Il rischio della sostituzione è stato confermato anche dalla presidente dell’Opera del Duomo Anna Mitrano che spiega come lo scopo istituzionale sia sì quello di far apprezzare ai turisti l’opera originale, ma in primis prevale anche salvaguardare la porta da eventuali danneggiamenti.
Ad asfissiare con le micidiali polveri la splendida porta è l’inquinamento.
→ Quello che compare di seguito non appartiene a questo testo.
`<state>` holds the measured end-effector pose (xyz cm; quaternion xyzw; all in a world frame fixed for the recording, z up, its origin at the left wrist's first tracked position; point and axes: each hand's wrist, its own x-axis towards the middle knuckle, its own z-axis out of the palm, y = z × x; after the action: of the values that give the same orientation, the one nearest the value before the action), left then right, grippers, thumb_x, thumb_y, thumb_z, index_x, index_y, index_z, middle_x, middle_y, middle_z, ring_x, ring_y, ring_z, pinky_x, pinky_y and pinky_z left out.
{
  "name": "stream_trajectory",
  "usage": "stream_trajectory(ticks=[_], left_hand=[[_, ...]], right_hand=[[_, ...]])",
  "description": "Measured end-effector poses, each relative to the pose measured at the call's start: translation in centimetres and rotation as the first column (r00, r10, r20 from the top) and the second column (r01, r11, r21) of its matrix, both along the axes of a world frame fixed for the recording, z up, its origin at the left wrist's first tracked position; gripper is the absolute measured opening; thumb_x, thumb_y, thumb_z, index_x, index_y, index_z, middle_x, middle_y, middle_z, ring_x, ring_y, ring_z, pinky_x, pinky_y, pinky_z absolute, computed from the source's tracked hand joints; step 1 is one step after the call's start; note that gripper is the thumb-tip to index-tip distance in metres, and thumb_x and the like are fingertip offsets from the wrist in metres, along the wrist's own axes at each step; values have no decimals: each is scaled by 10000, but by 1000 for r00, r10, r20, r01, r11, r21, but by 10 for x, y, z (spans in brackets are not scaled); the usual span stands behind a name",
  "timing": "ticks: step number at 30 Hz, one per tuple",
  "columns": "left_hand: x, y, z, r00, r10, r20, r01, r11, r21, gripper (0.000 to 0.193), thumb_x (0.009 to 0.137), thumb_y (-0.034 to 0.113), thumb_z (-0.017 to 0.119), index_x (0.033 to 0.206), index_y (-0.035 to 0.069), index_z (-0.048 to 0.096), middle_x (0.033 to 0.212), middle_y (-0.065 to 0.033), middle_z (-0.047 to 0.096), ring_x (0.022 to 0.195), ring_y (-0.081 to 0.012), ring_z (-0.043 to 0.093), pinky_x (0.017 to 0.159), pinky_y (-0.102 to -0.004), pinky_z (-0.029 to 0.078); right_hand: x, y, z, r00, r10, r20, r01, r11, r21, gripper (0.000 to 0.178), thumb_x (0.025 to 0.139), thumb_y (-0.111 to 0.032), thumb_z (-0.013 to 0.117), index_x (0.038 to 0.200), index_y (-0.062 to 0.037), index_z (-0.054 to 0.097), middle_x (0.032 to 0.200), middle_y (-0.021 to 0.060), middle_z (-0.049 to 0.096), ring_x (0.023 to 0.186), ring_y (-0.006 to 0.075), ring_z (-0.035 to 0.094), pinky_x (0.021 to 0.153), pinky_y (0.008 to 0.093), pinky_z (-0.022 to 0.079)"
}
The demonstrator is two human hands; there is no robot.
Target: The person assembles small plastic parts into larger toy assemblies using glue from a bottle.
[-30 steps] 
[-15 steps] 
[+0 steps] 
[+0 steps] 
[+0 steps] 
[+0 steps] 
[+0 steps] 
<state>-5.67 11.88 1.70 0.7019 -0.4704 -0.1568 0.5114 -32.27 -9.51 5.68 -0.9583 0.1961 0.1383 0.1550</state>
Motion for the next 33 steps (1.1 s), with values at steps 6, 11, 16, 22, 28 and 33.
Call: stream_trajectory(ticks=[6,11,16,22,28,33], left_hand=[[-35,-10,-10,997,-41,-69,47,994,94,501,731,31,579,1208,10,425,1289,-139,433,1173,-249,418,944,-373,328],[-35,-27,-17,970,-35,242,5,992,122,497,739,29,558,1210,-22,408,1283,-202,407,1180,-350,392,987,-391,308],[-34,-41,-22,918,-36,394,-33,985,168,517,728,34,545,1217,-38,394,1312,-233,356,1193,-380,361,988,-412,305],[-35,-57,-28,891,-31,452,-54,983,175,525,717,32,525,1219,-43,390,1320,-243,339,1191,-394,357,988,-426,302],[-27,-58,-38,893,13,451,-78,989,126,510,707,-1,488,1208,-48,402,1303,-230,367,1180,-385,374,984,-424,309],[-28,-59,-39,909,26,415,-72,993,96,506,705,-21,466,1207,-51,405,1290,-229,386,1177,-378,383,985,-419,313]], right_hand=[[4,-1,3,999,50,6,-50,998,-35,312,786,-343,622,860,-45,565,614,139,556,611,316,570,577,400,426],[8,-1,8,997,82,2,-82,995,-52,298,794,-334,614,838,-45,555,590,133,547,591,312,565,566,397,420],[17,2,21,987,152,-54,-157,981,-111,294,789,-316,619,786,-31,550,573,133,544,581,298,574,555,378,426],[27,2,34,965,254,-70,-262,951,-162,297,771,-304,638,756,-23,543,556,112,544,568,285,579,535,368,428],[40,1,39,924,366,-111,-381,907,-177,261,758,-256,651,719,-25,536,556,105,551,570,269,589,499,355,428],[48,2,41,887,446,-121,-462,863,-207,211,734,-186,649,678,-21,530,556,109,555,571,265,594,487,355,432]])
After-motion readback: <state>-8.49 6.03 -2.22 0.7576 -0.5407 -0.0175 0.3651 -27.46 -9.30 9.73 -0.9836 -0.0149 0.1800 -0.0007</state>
Quello atmosferico ma anche quello acustico dei clacson e delle vibrazioni del traffico.
Il vicesindaco Giuseppe Matulli commenta duramente,  affermando l’ipotesi del rischio di una “Firenze clonata”. Matulli ritiene che la tramvia, che proprio davanti al Battistero dovrebbe transitare, eviterà lo smog, riducendo l’inquinamento acustico e le vibrazioni che danneggiano le opere d’arte. “Per adesso” dichiara il vicesindaco “stiamo facendo il possibile tenendo lontano dal Battistero il passaggio dei mezzi con i cordoli, che invece spariranno con la tramvia e con l’arrivo dei tram non inquinanti”.
Per il momento tutto è sotto monitoraggio continuo da parte degli esperti, ma lo scarico degli autobus rischia di creare un grosso problema alla nostra arte.